The proposed joint venture with local auto maker Anhui Zotye Automobile Co., which is subject to regulatory approval, will produce electric cars "sold under an indigenous brand," rather than under the Ford marque, Ford said in a statement.
The company didn't immediately respond to questions about why it was opting to use a new brand.
Chinese regulations require foreign auto makers to set up joint-venture companies to build cars locally. Imported cars incur a 25% tariff, making mass-market vehicles uncompetitive unless they are built in-country.
Ford already operates two joint ventures in China with local auto makers Changan Automobile Co. and Jiangling Motors Corp.
China is encouraging auto makers to build electric cars to help meet ambitious national targets for electric-vehicle adoption.

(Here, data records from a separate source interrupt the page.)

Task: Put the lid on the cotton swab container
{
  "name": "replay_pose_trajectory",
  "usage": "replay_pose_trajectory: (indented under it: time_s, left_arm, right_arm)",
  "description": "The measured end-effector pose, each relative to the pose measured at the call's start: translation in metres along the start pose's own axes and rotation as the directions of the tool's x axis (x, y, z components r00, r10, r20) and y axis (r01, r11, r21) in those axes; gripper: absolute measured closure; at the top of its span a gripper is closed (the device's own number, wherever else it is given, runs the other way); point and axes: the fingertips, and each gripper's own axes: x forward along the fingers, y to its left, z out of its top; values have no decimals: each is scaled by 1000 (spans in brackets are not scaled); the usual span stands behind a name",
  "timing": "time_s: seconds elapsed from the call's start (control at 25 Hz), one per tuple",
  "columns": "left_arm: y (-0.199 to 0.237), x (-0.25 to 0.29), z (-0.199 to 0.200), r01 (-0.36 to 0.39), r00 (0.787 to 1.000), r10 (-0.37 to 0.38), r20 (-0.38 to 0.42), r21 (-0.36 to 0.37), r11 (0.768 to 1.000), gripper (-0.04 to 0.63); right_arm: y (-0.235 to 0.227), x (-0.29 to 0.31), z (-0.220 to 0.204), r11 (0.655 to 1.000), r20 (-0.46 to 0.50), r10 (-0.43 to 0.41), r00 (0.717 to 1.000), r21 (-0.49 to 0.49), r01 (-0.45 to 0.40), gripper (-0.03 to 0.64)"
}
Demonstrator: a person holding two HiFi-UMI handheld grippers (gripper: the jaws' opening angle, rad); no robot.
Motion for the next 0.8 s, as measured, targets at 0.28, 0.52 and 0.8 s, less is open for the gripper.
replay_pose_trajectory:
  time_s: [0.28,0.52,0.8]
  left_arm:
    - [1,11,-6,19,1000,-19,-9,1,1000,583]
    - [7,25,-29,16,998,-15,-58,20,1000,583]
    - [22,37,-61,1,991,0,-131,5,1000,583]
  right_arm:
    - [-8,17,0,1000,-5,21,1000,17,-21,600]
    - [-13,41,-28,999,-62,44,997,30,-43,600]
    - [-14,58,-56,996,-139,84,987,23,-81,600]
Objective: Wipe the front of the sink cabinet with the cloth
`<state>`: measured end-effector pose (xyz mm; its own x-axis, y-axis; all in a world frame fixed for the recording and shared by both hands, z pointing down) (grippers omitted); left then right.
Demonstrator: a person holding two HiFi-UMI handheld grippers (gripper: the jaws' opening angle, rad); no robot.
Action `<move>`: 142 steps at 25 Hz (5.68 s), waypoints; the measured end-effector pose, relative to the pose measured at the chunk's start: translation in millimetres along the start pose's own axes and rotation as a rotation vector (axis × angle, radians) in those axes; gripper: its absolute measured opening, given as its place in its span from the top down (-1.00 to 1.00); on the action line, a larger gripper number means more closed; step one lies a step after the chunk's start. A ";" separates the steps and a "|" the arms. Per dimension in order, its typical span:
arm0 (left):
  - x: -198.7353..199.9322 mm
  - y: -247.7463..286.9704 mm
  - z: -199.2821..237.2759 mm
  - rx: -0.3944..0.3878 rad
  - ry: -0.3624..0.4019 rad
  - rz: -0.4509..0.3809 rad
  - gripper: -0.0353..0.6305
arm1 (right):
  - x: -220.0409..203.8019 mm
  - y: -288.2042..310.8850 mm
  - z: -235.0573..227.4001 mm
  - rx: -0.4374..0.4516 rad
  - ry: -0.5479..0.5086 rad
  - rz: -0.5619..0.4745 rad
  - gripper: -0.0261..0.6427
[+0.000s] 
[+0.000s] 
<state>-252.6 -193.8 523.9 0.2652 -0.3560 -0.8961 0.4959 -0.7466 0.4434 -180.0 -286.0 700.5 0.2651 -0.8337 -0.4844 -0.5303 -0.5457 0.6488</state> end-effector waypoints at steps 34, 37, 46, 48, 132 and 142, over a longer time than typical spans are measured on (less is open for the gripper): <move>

Beijing normally limits foreign auto makers to two joint ventures, but it allows them to set up a third if it specializes in electric-car assembly.
Last year Beijing outlined draft rules requiring car makers to start producing a specific number of electric cars as a proportion of their total output from 2018. A final version of these rules is expected to be published imminently.
The onset of the new regime is forcing auto makers--many of which don't yet build electric cars in China--to find ways of quickly ramping up electric-car production. Many are struggling, according to auto analysts.
Earlier this year, Volkswagen AG said it would set up a third Chinese joint venture with Anhui Jianghuai Automobile Group to start producing electric cars next year.
Zotye, Ford's new partner, is a little-known electric-car specialist. It sold more than 16,000 electric cars in the first seven months of this year, according to Ford's statement--7% of the 228,000 electric cars sold in China so far this year.
Ford had already announced plans to start building its first electric car in China--the Mondeo Energi plug-in hybrid--next year. The Detroit auto maker wants 70% of its Chinese vehicle lineup to be electric by 2025, by which time it forecasts that Chinese consumers will be buying 6 million plug-in cars a year.